▶ **Problem requirements**
Read the records and gather each line that includes "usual".

▶ **Records provided**
=-=-=

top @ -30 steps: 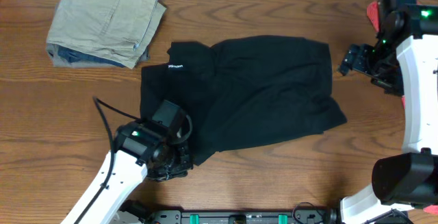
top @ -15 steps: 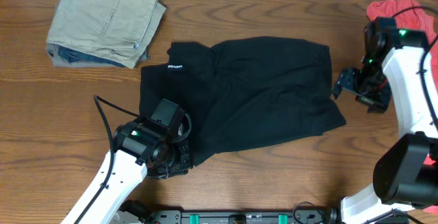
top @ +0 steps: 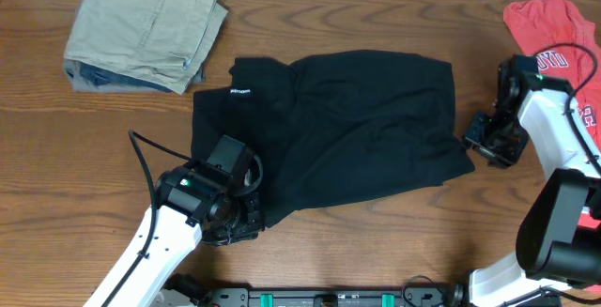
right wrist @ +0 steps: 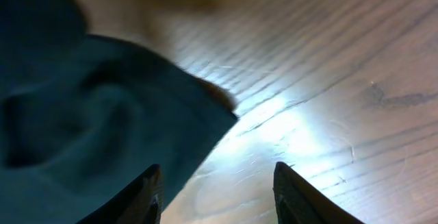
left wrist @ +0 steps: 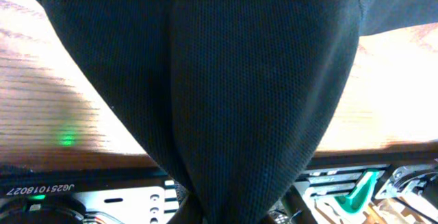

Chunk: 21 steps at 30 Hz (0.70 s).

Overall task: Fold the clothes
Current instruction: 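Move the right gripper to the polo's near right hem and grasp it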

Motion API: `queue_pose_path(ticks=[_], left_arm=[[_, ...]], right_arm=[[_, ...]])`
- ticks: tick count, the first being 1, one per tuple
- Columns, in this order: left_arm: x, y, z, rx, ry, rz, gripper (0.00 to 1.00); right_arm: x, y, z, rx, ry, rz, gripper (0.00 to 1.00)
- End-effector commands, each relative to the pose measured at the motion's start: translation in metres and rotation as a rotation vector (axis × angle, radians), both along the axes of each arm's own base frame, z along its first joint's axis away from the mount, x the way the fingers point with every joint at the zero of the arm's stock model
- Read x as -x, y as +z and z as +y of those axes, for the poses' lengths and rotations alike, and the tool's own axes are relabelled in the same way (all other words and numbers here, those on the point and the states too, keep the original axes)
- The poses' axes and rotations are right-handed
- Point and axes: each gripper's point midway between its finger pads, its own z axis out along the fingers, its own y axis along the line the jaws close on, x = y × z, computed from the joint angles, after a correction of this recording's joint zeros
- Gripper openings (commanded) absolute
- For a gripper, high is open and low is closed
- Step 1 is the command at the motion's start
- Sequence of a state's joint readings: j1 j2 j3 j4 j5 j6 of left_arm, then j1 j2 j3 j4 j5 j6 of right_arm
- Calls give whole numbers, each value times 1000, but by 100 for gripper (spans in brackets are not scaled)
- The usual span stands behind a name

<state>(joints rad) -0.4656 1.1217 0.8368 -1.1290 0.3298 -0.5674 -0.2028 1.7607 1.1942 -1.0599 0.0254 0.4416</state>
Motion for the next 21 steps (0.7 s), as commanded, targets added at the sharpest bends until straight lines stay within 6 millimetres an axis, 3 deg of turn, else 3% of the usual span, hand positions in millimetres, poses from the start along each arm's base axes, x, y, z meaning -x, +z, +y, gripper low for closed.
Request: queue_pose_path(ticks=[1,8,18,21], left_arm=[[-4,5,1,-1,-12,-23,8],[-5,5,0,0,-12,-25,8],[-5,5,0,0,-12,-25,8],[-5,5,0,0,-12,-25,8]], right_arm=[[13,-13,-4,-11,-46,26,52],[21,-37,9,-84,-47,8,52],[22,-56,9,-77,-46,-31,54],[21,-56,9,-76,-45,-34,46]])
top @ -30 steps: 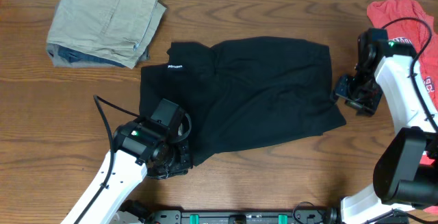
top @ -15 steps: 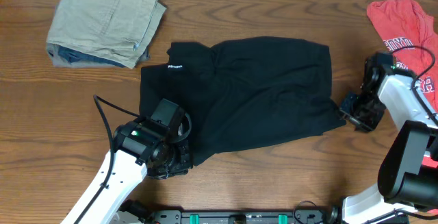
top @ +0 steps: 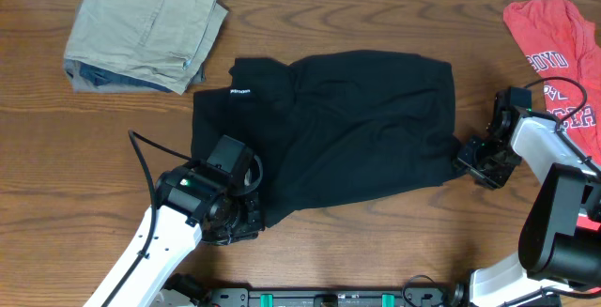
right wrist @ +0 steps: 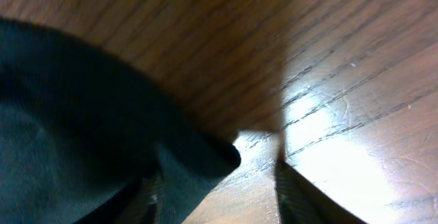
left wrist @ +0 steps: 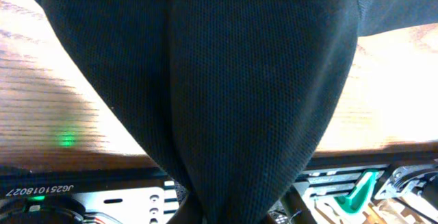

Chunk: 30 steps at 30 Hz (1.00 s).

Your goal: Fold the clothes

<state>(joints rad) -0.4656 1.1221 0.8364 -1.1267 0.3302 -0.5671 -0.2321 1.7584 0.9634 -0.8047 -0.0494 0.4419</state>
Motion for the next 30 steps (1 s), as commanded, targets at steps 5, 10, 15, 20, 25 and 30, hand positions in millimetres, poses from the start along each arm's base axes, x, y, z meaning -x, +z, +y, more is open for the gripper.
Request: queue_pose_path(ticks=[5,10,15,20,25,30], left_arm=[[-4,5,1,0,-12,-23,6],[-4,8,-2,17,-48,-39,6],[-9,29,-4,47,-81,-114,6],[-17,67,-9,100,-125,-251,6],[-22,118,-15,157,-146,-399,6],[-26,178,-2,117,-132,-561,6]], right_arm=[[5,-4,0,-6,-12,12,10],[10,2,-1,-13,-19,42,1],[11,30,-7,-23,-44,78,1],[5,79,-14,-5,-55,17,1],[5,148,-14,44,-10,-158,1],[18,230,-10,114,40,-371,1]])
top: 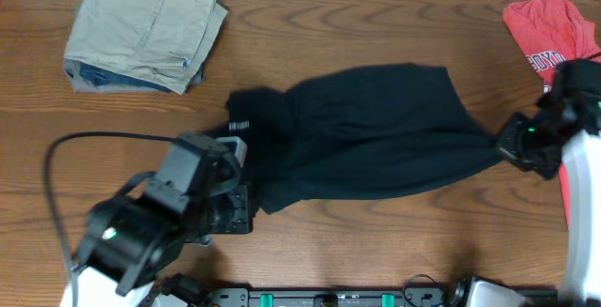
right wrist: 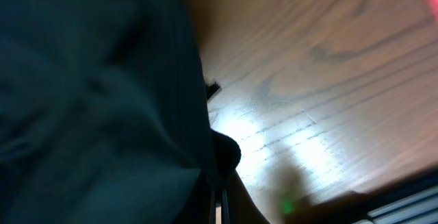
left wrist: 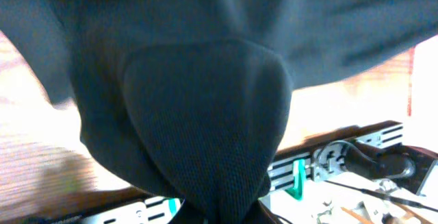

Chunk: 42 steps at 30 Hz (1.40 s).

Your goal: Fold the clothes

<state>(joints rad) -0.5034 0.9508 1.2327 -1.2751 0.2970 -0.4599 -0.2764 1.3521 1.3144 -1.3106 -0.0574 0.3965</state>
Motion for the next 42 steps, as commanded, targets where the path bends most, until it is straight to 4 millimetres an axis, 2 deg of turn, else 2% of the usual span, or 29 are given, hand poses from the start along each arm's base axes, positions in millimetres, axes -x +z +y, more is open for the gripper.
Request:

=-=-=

▶ **Result**
- The usual span stands behind a name
Motion for the next 21 steps (0.7 s), as commanded, targets added at the sharpest bends until straight lines stay within 6 millimetres an axis, 3 deg of turn, else 3% of the usual span, hand positions in millimetres, poses from the start along each arm's base axes, x, y, z meaning -x, +z, +y, gripper low for closed.
Motion for the next 42 steps, as commanded, targets where the path bends most, until it is straight to 4 millimetres an axis, 2 deg of turn, else 2% of the usual span, or 29 are given, hand poses from the start along each arm's base axes, positions in millimetres, axes -x +z +y, more is open for the gripper.

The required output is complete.